Iseng saya coba mengontak nomor untuk layanan konsultasi berhenti merokok. Tersambung, dijawab oleh lagu, lalu tak sampai semenit kemudian ada operator. Sayang sekali jaringan sedang buruk sehingga suara kurang jelas itu terputus. Tapi saya mendengar sapaan dari Quit Line.
Saya ulangi lagi ada jawaban oleh mesin bahwa operator masih sibuk melayani penelepon lain. Barulah dari informasi yang saya cari, saya tahu jam menelepon saya melewati waktu operasional pukul 08.00 – 16.00.
Intinya, layanan itu ada. Bahkan sejak 2016. Pengelolanya adalah Direktorat Pencegahan dan Pengendalian Penyakit Tidak Menular (P2PTM), satu dari lima direktorat di bawah Ditjen Pencegahan dan Pengendalian Penyakit Kementerian Kesehatan.

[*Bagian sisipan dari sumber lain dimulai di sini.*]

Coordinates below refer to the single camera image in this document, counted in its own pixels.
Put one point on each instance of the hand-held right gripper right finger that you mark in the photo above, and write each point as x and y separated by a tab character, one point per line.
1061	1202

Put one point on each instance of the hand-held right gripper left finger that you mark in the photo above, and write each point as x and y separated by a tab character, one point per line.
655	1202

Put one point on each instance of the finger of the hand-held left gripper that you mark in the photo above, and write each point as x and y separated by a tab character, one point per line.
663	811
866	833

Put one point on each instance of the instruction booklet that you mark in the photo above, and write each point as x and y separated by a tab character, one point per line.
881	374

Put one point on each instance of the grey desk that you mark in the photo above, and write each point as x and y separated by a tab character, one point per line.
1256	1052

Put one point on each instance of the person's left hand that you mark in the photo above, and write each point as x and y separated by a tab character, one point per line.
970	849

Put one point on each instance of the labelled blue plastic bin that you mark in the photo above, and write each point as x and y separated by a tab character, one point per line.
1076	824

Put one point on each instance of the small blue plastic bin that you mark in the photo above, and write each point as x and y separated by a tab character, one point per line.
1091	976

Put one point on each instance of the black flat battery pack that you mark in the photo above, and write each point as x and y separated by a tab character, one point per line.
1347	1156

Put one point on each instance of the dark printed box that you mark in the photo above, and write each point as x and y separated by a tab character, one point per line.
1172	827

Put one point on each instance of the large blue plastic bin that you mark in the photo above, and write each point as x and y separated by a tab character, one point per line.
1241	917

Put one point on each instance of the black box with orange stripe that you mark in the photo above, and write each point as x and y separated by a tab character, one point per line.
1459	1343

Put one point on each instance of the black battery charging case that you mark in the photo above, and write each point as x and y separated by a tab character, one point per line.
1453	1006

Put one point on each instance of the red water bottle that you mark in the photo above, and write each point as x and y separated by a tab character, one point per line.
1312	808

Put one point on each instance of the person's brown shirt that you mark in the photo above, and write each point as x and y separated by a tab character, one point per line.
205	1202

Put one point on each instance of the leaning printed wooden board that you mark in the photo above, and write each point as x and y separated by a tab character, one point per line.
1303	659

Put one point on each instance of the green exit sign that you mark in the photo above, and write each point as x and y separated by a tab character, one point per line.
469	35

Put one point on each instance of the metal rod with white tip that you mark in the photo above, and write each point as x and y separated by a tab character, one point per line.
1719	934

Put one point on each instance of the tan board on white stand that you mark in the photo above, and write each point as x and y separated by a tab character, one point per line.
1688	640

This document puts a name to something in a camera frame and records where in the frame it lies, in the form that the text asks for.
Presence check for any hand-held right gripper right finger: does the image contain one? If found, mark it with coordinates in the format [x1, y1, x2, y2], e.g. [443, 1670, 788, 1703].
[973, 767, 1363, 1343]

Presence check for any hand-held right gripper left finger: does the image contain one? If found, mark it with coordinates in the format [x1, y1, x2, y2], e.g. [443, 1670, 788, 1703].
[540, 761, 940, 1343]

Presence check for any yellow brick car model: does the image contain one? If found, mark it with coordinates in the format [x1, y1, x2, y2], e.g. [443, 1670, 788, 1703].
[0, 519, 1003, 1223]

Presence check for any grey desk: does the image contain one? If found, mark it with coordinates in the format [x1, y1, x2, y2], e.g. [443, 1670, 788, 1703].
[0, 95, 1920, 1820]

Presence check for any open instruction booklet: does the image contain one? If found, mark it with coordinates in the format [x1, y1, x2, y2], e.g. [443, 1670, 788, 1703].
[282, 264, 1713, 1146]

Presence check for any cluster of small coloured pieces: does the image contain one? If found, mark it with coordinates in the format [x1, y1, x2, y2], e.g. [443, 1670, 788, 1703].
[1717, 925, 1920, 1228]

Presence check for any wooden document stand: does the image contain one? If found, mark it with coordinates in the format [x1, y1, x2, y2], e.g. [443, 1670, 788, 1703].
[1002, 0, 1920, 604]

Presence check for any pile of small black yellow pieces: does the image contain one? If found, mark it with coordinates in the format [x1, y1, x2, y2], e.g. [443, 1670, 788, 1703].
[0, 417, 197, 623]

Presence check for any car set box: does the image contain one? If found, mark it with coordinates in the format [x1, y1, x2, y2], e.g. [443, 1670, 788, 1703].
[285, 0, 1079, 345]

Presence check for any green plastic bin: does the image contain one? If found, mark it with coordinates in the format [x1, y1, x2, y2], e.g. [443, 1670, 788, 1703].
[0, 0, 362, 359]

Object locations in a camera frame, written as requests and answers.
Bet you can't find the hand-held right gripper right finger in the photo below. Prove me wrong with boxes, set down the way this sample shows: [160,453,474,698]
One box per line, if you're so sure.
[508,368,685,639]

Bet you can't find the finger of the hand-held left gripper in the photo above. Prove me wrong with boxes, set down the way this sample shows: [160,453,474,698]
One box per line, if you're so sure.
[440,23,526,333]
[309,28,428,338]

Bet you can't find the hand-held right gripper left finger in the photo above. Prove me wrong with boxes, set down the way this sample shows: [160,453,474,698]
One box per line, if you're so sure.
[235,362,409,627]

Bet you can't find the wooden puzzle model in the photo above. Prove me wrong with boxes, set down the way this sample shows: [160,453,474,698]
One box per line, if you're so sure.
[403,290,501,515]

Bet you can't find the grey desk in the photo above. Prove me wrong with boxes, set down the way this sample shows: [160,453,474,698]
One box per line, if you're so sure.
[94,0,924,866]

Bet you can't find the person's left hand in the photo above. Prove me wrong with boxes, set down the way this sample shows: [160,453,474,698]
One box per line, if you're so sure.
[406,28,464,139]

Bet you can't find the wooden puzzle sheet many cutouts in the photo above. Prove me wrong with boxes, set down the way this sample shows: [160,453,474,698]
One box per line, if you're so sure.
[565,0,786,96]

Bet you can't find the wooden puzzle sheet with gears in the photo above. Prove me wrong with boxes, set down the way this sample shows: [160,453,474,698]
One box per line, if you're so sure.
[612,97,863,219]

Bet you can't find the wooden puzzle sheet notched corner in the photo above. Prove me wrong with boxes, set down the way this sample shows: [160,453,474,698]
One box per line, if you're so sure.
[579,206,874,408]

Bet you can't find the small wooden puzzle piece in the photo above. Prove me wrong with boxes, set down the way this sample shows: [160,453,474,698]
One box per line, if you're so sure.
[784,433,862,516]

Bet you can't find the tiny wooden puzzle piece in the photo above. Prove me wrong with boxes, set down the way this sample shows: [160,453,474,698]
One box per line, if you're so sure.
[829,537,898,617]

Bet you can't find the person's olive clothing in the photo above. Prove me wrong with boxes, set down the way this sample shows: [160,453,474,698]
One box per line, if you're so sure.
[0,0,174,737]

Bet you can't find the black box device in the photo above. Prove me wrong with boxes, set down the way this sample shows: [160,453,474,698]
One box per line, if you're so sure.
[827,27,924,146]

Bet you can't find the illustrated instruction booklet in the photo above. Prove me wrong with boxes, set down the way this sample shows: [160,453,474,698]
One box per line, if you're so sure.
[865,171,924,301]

Saya tidak tahu berapa peneleponnya setiap tahun. Siapa yang membiayai tentu pemerintah, besar kemungkinan dari APBN. Sumber anggaran belanja ya antara lain dari pajak dan nonpajak termasuk cukai rokok. Kalau pakai pikiran awam kira-kira begitu.
Bagaimana kalau ada iuran atau apalah dari industri rokok untuk membiayai kegiatan ini? Jangan-jangan pas pandemi bakal seret, karena untuk cukai saja industri hasil tembakau minta penundaan pelunasan tiga bulan. Lagi pula kenapa banyak pungutan? Pengusaha tak suka itu.
Ada yang bilang, terutama eks-perokok dan perokok on-off, kalau mau berhenti ya tinggal berhenti saja seperti mereka.